Top of Data records

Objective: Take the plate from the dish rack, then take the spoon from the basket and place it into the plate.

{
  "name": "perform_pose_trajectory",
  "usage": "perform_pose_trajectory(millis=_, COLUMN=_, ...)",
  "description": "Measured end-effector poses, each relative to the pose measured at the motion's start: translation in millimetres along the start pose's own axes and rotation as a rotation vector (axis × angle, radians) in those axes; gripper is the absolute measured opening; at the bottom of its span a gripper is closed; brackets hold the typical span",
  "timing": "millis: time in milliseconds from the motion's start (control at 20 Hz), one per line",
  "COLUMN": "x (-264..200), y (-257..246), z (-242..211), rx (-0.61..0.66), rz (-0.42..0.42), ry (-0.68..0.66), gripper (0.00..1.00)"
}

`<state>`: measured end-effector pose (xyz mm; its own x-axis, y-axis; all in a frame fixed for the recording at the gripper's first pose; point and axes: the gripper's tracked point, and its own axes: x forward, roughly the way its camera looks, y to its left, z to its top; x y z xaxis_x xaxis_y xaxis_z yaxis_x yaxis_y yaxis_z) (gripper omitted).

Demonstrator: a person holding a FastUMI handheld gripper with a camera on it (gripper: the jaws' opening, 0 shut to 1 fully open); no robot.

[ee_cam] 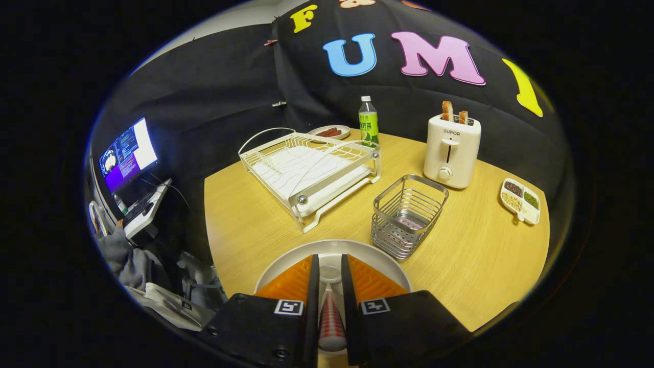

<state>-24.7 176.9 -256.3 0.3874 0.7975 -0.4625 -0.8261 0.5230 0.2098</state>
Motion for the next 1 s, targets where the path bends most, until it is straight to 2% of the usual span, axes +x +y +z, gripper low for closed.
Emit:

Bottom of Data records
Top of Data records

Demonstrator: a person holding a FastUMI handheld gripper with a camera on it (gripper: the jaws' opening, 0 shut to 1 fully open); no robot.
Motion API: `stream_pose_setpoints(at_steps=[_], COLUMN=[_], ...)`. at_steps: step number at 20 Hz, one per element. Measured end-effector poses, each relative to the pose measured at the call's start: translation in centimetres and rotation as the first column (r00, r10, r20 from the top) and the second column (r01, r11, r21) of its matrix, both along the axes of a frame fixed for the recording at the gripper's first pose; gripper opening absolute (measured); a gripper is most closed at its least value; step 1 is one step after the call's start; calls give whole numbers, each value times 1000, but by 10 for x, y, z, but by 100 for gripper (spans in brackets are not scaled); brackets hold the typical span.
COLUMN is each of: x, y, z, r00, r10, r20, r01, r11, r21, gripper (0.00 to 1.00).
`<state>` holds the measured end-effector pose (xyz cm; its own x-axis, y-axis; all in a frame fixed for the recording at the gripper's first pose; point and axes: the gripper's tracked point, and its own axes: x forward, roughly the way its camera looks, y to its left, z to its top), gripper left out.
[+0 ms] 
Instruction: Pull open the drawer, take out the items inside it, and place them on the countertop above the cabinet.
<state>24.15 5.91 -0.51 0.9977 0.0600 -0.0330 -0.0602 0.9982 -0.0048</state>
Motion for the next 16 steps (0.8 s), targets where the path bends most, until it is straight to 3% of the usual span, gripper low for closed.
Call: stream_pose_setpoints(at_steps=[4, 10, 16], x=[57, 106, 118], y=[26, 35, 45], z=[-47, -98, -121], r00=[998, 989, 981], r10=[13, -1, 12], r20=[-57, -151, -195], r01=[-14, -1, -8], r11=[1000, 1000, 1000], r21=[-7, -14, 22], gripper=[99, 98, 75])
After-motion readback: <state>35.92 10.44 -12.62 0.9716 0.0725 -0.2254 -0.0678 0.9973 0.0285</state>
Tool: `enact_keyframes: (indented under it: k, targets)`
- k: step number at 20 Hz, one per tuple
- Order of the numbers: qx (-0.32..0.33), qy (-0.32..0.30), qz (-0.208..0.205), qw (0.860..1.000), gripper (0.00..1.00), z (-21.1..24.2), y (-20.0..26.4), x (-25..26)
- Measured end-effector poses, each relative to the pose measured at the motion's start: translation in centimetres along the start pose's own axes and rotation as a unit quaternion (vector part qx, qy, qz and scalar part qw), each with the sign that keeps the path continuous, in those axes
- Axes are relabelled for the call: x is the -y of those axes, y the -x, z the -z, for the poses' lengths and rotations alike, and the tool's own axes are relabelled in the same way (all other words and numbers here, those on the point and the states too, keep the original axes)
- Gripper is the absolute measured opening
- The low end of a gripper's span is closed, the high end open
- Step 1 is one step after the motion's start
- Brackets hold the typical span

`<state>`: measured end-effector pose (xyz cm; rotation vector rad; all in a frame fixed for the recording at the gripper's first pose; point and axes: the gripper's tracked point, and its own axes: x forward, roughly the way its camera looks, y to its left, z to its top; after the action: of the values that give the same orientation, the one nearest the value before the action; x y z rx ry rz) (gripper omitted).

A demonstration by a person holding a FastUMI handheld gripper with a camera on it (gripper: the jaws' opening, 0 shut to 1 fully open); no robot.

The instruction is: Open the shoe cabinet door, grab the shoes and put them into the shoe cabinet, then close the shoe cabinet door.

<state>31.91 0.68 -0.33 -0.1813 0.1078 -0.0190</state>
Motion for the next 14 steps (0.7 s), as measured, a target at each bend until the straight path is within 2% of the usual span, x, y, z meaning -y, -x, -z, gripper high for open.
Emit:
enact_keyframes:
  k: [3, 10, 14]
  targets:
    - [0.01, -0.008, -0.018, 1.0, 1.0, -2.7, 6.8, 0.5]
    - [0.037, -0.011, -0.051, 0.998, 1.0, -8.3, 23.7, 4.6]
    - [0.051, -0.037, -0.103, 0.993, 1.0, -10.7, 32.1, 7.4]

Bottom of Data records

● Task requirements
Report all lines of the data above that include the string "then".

● Exercise output
Objective: Take the plate from the dish rack, then take the spoon from the basket and place it into the plate.
The instruction is: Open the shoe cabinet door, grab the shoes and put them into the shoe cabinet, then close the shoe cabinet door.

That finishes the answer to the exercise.